• _Task brief_: Every line of the data below that holds the string "finger" needs to be reported.

----- Material provided

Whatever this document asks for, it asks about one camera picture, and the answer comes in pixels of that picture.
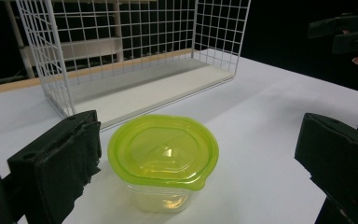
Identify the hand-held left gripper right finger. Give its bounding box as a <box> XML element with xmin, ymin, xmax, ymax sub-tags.
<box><xmin>294</xmin><ymin>112</ymin><xmax>358</xmax><ymax>224</ymax></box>

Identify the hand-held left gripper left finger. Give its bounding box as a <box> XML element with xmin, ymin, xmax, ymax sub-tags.
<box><xmin>7</xmin><ymin>109</ymin><xmax>103</xmax><ymax>224</ymax></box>

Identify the clear container with green lid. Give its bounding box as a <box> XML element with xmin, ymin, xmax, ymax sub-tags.
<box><xmin>106</xmin><ymin>114</ymin><xmax>220</xmax><ymax>214</ymax></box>

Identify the white wire mesh rack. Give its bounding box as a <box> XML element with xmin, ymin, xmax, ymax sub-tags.
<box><xmin>14</xmin><ymin>0</ymin><xmax>252</xmax><ymax>129</ymax></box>

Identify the white shelf unit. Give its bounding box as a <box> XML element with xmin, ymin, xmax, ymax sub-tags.
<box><xmin>4</xmin><ymin>0</ymin><xmax>157</xmax><ymax>80</ymax></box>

----------

• _Written solution_:
Identify the hand-held left gripper right finger. Give its bounding box as a <box> XML element with xmin, ymin, xmax, ymax sub-tags.
Identify the hand-held left gripper left finger. Give its bounding box as a <box> XML element with xmin, ymin, xmax, ymax sub-tags.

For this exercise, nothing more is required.